GRE Analytical Writing | How to
How to Crack the GRE Analytical Writing ?
Prospective GRE test takers must be aware that the Verbal section has an Analytical Writing Assessment (AWA) segment, under which they would need to write two essays. While one is called the AWA Issue assignment, the other is called the AWA Argument. In this article, we have GRE practice tips focused on helping test takers to crack the AWA Issue assignment.
Before we start off with our GRE practice tips, let’s look at the scoring of the AWA part of the Verbal section. The Verbal and Quant sections, both of which have multiple-choice questions, have scores ranging from 130–170 each, contributing to a maximum aggregate of 340. The AWA is scored separately on a scale of 0–6, with increments of 0.5. In other words, you can score 0.5, 1, 1.5, and so on. To get into a good school, you would need an average score of 4.5.
What is the Analytical Writing Issue Assignment?

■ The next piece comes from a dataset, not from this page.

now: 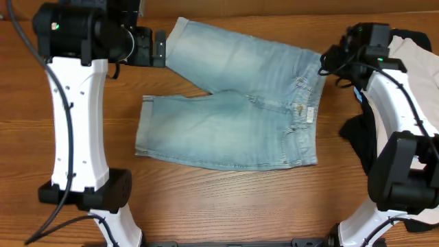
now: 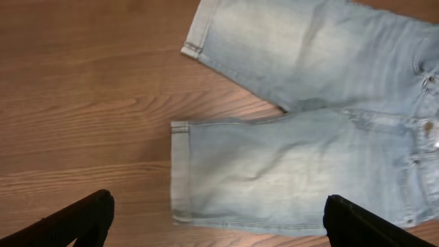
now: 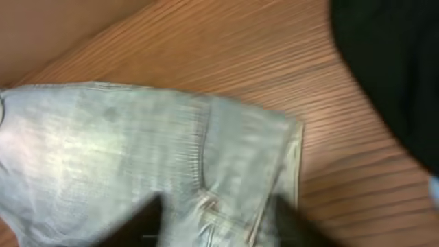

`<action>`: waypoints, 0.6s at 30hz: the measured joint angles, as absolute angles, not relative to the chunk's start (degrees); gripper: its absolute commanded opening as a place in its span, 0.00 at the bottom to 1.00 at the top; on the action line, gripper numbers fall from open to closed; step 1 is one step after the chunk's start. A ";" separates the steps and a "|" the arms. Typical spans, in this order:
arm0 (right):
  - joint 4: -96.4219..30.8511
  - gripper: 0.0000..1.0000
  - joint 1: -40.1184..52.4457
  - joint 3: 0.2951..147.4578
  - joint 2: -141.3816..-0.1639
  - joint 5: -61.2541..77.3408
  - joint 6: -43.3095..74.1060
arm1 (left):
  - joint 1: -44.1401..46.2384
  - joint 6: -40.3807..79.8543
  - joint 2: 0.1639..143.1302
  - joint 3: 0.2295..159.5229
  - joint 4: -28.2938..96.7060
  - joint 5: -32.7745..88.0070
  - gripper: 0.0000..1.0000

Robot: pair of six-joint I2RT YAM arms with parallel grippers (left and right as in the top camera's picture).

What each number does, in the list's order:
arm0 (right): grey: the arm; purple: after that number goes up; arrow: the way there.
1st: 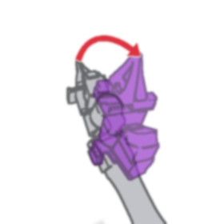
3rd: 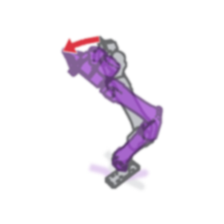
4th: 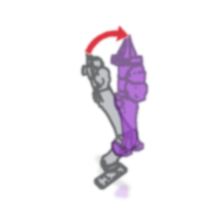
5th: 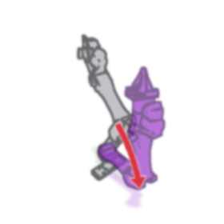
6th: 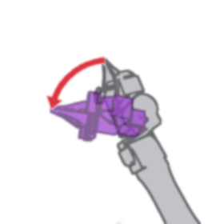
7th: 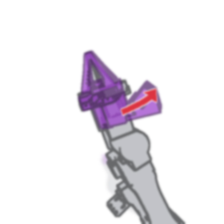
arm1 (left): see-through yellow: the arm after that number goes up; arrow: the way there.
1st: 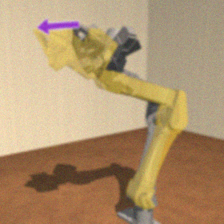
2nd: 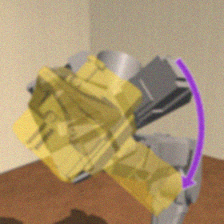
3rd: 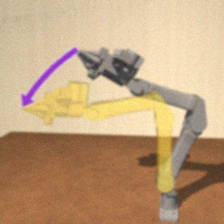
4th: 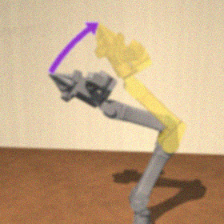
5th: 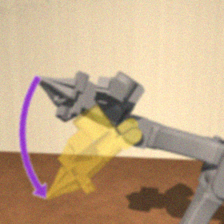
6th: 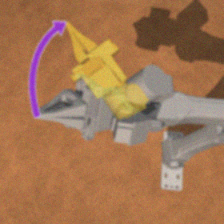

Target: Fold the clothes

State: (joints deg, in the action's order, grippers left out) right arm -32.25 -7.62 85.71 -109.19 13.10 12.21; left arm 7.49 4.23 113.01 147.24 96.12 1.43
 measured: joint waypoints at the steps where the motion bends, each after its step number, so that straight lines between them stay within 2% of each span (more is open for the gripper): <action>1: -33.43 1.00 -7.90 86.13 -109.19 13.02 11.99 | 7.53 4.19 114.06 147.24 95.96 1.45 1.00; 9: -47.13 1.00 -7.40 90.67 -109.12 15.11 10.70 | 7.53 0.73 124.05 147.22 89.49 1.45 1.00; 18: -56.40 1.00 -5.04 91.37 -108.81 20.95 10.26 | 7.55 -4.32 136.20 147.06 70.85 7.22 1.00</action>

In the AWA Issue assignment, a test taker is required to write an essay on a given topic, usually a contentious issue. A test taker must necessarily take a stand on the stated Issue; he/she cannot be neutral. For instance, the topic of the essay could be, “Should Mobile Phones be Banned on College Campuses?” The test taker must either agree or choose to disagree. He/she must justify a ban on mobile phones on college campuses or try to persuade the reader that such a ban is not justifiable.
The Structure of the GRE Essay
As you are planning to write about 400 words (see the frequently asked question, below, about the ideal length of the essay), five paragraphs would suffice. These could comprise of an introduction followed by three body paragraphs and a conclusion.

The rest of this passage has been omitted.